ERIC Number: ED404642
Record Type: RIE
Publication Date: 1994-Mar
Pages: 6
Abstractor: N/A
ISBN: N/A
ISSN: N/A
EISSN: N/A
Under the Dark Sycamore.
Cherin, Patricia
The English Department and the composition class are mired in the trappings of Romanticism. Romanticism ingratiates itself, mostly in infatuation with the writing process, but with some other fetishes as well. The "whitecentric" character of that Romanticism imbues instruction; it is not just innocuous and "old hat," but really damaging. Students are asked to organize essays into orderly units that are as totalitarian as Romanticism can be.
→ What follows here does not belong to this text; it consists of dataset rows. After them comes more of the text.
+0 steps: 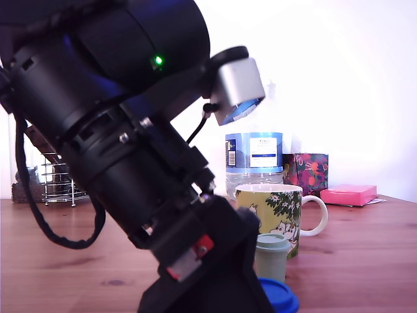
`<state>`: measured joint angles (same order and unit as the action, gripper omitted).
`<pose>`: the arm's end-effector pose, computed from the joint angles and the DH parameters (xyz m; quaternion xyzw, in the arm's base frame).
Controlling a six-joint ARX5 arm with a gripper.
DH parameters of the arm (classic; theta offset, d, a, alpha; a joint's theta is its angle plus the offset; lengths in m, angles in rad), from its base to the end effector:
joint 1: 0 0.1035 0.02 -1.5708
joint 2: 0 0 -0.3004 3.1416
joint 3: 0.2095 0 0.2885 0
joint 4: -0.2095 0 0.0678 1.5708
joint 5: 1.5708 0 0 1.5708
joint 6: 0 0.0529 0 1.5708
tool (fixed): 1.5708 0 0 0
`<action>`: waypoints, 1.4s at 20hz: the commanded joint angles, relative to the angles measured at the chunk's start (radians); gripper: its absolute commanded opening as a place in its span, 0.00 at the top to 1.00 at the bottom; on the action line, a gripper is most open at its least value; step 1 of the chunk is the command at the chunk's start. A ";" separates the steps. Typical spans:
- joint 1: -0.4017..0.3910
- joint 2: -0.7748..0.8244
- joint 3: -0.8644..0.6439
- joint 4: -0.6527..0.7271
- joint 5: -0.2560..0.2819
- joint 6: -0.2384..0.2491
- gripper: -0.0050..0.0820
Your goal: Pick up the coffee capsules from the table one by one and drop them inside the nearest coffee cup
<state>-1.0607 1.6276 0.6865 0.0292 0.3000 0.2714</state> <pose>0.1446 -0.2905 0.1171 0.2564 0.3287 -0.6149 0.6694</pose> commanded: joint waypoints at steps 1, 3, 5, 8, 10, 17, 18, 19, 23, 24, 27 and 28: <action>-0.010 0.011 0.003 0.010 0.000 0.010 0.32; -0.010 0.011 0.003 0.020 0.001 0.010 0.32; -0.016 0.011 0.003 0.024 0.001 0.010 0.36; -0.018 0.011 0.003 0.024 0.001 0.010 0.46; -0.018 0.011 0.003 0.024 0.002 0.010 0.52; -0.019 0.011 0.003 0.024 0.002 0.010 0.72; -0.019 0.011 0.003 0.024 0.002 0.010 0.72; -0.019 0.010 0.003 0.024 0.002 0.010 0.72; -0.019 0.010 0.017 0.024 0.003 0.010 0.72; -0.019 0.009 0.026 0.024 0.006 0.010 0.72; -0.019 0.008 0.071 0.023 0.006 0.010 0.72; -0.019 0.008 0.092 0.023 0.005 0.010 0.72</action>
<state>-1.0737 1.6276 0.7647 0.0452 0.3042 0.2718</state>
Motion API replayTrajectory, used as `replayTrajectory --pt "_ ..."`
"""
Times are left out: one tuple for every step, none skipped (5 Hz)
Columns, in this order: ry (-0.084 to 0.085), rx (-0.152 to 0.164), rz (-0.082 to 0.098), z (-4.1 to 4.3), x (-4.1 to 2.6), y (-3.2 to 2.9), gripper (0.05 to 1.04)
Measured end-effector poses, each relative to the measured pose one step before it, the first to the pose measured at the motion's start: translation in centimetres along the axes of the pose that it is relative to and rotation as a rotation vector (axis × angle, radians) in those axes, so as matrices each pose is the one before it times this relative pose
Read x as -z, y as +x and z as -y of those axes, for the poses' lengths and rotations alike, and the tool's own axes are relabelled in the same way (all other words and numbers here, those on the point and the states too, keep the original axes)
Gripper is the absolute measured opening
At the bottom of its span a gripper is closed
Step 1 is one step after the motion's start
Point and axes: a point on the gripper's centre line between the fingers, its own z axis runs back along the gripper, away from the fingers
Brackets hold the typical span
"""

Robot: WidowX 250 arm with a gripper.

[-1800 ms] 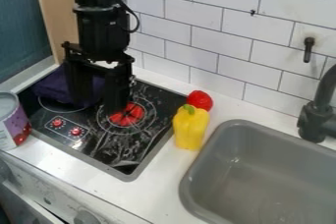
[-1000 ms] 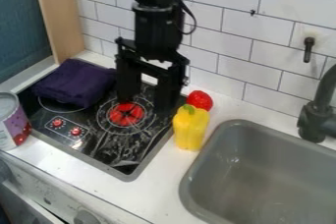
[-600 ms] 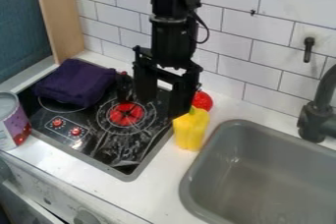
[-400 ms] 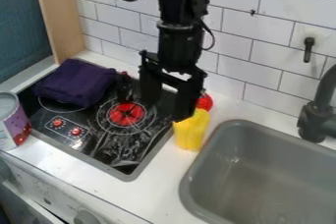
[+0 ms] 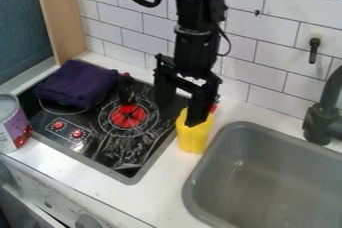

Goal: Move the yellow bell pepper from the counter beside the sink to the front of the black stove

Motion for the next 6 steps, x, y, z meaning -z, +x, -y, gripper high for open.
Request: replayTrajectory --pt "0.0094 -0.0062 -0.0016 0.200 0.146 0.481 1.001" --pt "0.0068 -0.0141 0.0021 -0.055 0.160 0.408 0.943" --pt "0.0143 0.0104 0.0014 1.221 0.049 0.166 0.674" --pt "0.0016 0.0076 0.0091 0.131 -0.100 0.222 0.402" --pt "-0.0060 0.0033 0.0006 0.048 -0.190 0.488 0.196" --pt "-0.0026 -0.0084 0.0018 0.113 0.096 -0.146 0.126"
The thesis mandated is as overarching, as imposing, and as obscuring as that dark sycamore in "Tintern Abbey," from under which the poet speaks. Maybe teachers of composition need to be radically quiescent and not consciously hand down what they know, but encourage their students to render representations from under their own brands of lexical arbors. (CR)
Publication Type: Opinion Papers; Speeches/Meeting Papers
Education Level: N/A
Audience: N/A
Language: English
Sponsor: N/A
Authoring Institution: N/A
Grant or Contract Numbers: N/A
Note: Paper presented at the Annual Meeting of the Conference on College Composition and Communication (45th, Nashville, TN, March 16-19, 1994).